(Venise) Le système capitaliste presse les ouvriers comme des citrons, mais aussi les cadres : c’est l’enseignement qu’on pourrait tirer d’Un autre monde, film puissant du Français Stéphane Brizé, présenté en compétition vendredi au festival de Venise.

Philippe Lemesle, incarné par Vincent Lindon, dirige une usine d’électroménager appartenant à un groupe international. Il a tous les signes extérieurs d’une vie réussie : une famille, une belle voiture et une résidence secondaire.

Et pourtant son monde part à vau-l’eau : ses chefs exigent de lui un énième plan social impossible à mettre œuvre, et sa femme Anne (Sandrine Kiberlain), qui ne supporte plus qu’il ne vive que pour son travail, veut divorcer.

Tiraillé entre sa hiérarchie qui exige des résultats et son personnel qui demande sa protection, Philippe, lui aussi menacé de passer à la trappe s’il ne s’exécute pas, se retrouve face à un abysse de solitude.

Ce bourreau de travail est visiblement attaché à ses équipes, et l’inquiétude se lit sur son visage quand l’un de ses collaborateurs l’avertit : « Ces gens-là vont exploser en plein vol […] Ils ont été fragilisés par ce qu’on leur a demandé depuis des années ».

« Il est pris dans un système, il a une vie qui perd son sens, et dans son travail et dans son couple. C’est un homme qui a délaissé sa famille pour se consacrer à son travail », a résumé Stéphane Brizé lors de la conférence de presse du film.

« Il faut sortir d’une dialectique trop simpliste qui se résume aux méchants cadres qui tapent sur les gentils ouvriers », explique-t-il. « À partir du moment où on ne sort pas de cette dialectique, on n’interroge pas quelque chose de plus grand, c’est-à-dire le système à l’intérieur duquel ces ouvriers et ces managers cohabitent ».

« Rien à foutre ! »

« Des gens qui ont de belles voitures et de beaux costumes sont aussi en état de souffrance. Regarder ça frontalement, c’est signifier qu’il y a un problème systémique et non pas seulement un problème de pure lutte des classes », analyse-t-il.
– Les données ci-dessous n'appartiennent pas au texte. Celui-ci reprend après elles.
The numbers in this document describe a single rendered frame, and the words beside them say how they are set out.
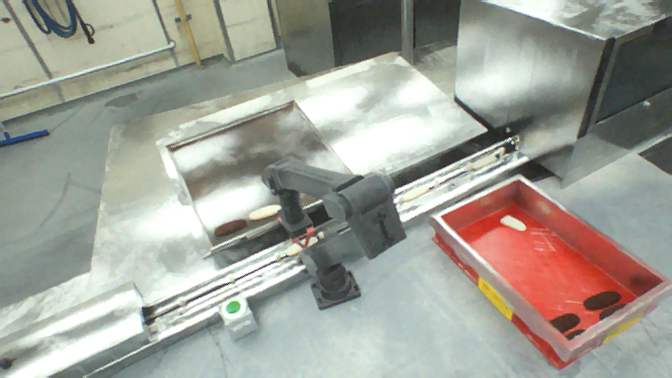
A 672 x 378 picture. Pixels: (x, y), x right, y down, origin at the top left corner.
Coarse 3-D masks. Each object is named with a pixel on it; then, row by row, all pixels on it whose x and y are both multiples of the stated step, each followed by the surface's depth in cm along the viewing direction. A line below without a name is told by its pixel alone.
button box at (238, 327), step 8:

Lentement mais sûrement, Philippe prend conscience de l’impasse où il se trouve. « C’est chacun pour sa gueule ! » s’exclame-t-il à un moment, exaspéré par l’égoïsme de ses collègues prêts à tout pour sauver leur poste, quel qu’en soit le coût social.

La leçon la plus cynique est donnée par le PDG américain du groupe, qui justifie son intransigeance en expliquant que lui non plus n’a pas le choix et doit obéir à son patron : le marché incarné par Wall Street.

« Personne n’en a rien à foutre ! » répond-il aux dirigeants de ses usines françaises lui exposant leurs états d’âme face aux plans sociaux qu’il leur demande.

Un autre monde est en quelque sorte le contrechamp d’un précédent film de Brizé, En guerre (2018), dans lequel Vincent Lindon interprétait un syndicaliste s’opposant à la fermeture de son usine.

Le monde du travail était encore au cœur d’un autre de ses films, La loi du marché (2015), toujours avec Vincent Lindon, qui avait remporté le prix d’interprétation masculine à Cannes en 2015 pour son rôle de quinquagénaire au chômage obligé d’accepter un emploi de vigile.

Avec Un autre monde, « Stéphane finit sa balade dans le monde du travail. C’est comme dans un procès : c’est bien d’écouter la partie A, mais c’est bien aussi d’écouter la réponse de la partie B, d’avoir le pour et le contre », a estimé Vincent Lindon, interrogé par l’AFP.

Pour Stéphane Brizé, « le projet de trois films qui allait de fait être interprété comme une trilogie n’était pas pensé : en fait, chaque film s’est construit avec le précédent, grâce au précédent, grâce aux rencontres et grâce aux questions qui étaient soulevées ».